Однако, если быть строгим ревизором, никаких бесспорных доказательств феноменальности Шведова привести невозможно: несколько стихов и рассказов, двадцать пять страниц машинописного текста по физике энтропических систем, черновики его теории "Значащего отсутствия".
Но как передать это ощущение свежести, вернее, собственного оживания рядом с ним! Озон, обещающий ливень! Он вызывал обнадеживающее душевное брожение в самой ослепшей душе и в самом банальном мозгу.
Сам же Шведов навсегда останется тайной, как и та последняя ночь, когда он совершил убийство.
Все, кто видел Шведова в больнице и на суде, не узнавали его, а он не узнавал их.

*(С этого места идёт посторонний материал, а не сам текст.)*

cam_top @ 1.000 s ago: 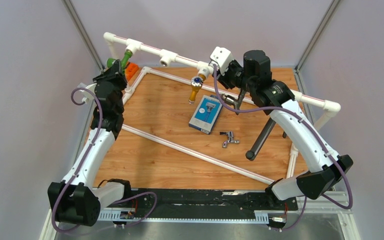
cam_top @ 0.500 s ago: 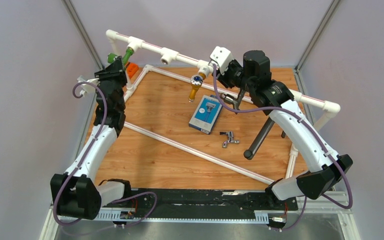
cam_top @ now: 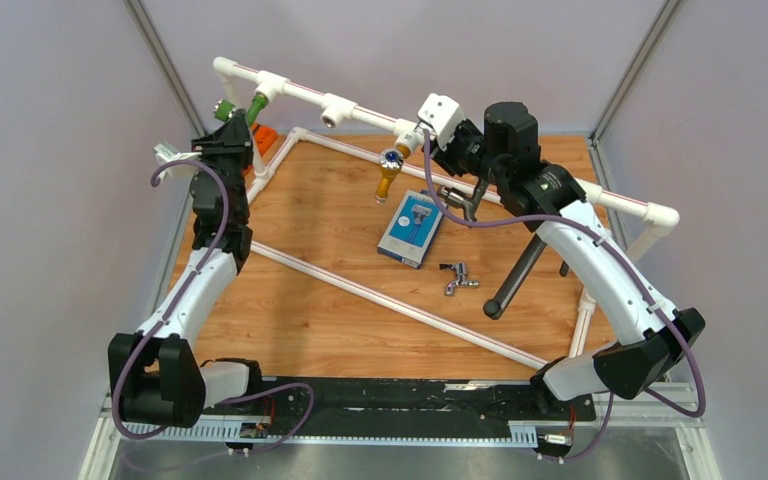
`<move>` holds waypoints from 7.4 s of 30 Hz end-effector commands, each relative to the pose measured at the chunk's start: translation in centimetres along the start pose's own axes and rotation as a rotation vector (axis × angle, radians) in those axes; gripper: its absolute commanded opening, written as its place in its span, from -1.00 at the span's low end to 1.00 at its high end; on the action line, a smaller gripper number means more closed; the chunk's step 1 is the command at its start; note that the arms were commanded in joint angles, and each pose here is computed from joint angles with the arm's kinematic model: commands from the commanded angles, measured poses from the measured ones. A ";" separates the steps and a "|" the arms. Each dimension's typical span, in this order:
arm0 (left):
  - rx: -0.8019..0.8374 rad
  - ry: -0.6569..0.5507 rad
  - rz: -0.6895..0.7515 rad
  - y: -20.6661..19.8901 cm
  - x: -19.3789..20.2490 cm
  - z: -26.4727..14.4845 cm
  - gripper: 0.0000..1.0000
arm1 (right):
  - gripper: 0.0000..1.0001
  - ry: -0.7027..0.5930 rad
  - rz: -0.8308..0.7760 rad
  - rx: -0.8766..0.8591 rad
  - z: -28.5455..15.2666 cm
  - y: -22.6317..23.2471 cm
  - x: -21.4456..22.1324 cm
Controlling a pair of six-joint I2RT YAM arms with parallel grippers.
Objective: Install the water faucets
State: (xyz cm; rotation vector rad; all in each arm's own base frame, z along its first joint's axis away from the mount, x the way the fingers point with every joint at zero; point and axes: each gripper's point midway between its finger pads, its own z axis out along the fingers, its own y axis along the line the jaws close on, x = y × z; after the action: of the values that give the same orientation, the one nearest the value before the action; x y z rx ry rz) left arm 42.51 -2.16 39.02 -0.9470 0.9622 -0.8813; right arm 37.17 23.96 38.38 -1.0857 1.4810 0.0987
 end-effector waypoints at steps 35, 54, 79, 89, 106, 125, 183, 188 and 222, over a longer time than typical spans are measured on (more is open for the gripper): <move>0.280 0.512 0.747 8.6 9.0 -2.4 -1.00 | -1.00 0.025 0.117 -0.391 -2.7 12.0 -0.3; 0.338 0.648 1.112 9.4 8.2 -1.1 -1.00 | -1.00 0.012 0.079 -0.403 -3.1 12.6 -0.5; 0.428 0.412 1.058 0.8 2.9 -1.1 -1.00 | -0.47 -0.058 0.102 -0.376 -5.8 12.0 -3.3; 0.467 0.378 0.954 0.1 3.2 -1.5 -0.45 | 0.11 -0.054 0.110 -0.367 -5.8 12.4 -3.6; 0.459 0.209 0.753 -0.5 2.2 1.3 -0.10 | 0.15 -0.032 0.115 -0.385 -5.4 13.2 -3.2; 0.246 0.237 0.661 2.4 0.8 -0.8 -1.00 | 0.32 -0.053 0.114 -0.324 -7.3 11.6 -4.3; 0.722 1.405 0.451 -1.7 11.8 -33.8 -1.00 | -0.52 0.001 -0.314 -0.539 -2.3 25.9 2.2; 0.687 1.392 0.418 -0.9 12.3 -33.6 -0.26 | -1.00 -0.029 -0.289 -0.559 -2.8 26.1 1.3; 0.720 1.209 0.218 -1.4 13.1 -32.8 0.11 | -1.00 -0.057 -0.131 -0.600 -2.2 26.1 -1.0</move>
State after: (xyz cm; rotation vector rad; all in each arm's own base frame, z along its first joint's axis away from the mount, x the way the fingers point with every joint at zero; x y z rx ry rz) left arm 15.83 -22.40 26.52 0.4172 1.6027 -1.4784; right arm 18.26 36.40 23.95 -1.6987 1.3850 0.4435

Говорили, что он поседел и ссутулился.
Приговор изумил его; между испугом и изумлением трудно провести границу, но на процессе был человек, который уверяет: на сером лице Шведова застыло удивление. Позднее два конвоира провели его к закрытой машине, и только тогда мать успела его коснуться. Никто так и не узнал, о чем он думал до суда в больнице, потом в тюрьме, почему он отказался давать показания на следствии и отвечать на вопросы в суде.
А раз это так, то это уже был не Шведов. Он много раз говорил, что обстоятельства не меняют человека, а только заставляют быстрее или медленнее раскрывать карты, которые ему стасовал Бог.
Приговор, возможно, был бы смягчен, если бы Шведов раскаялся.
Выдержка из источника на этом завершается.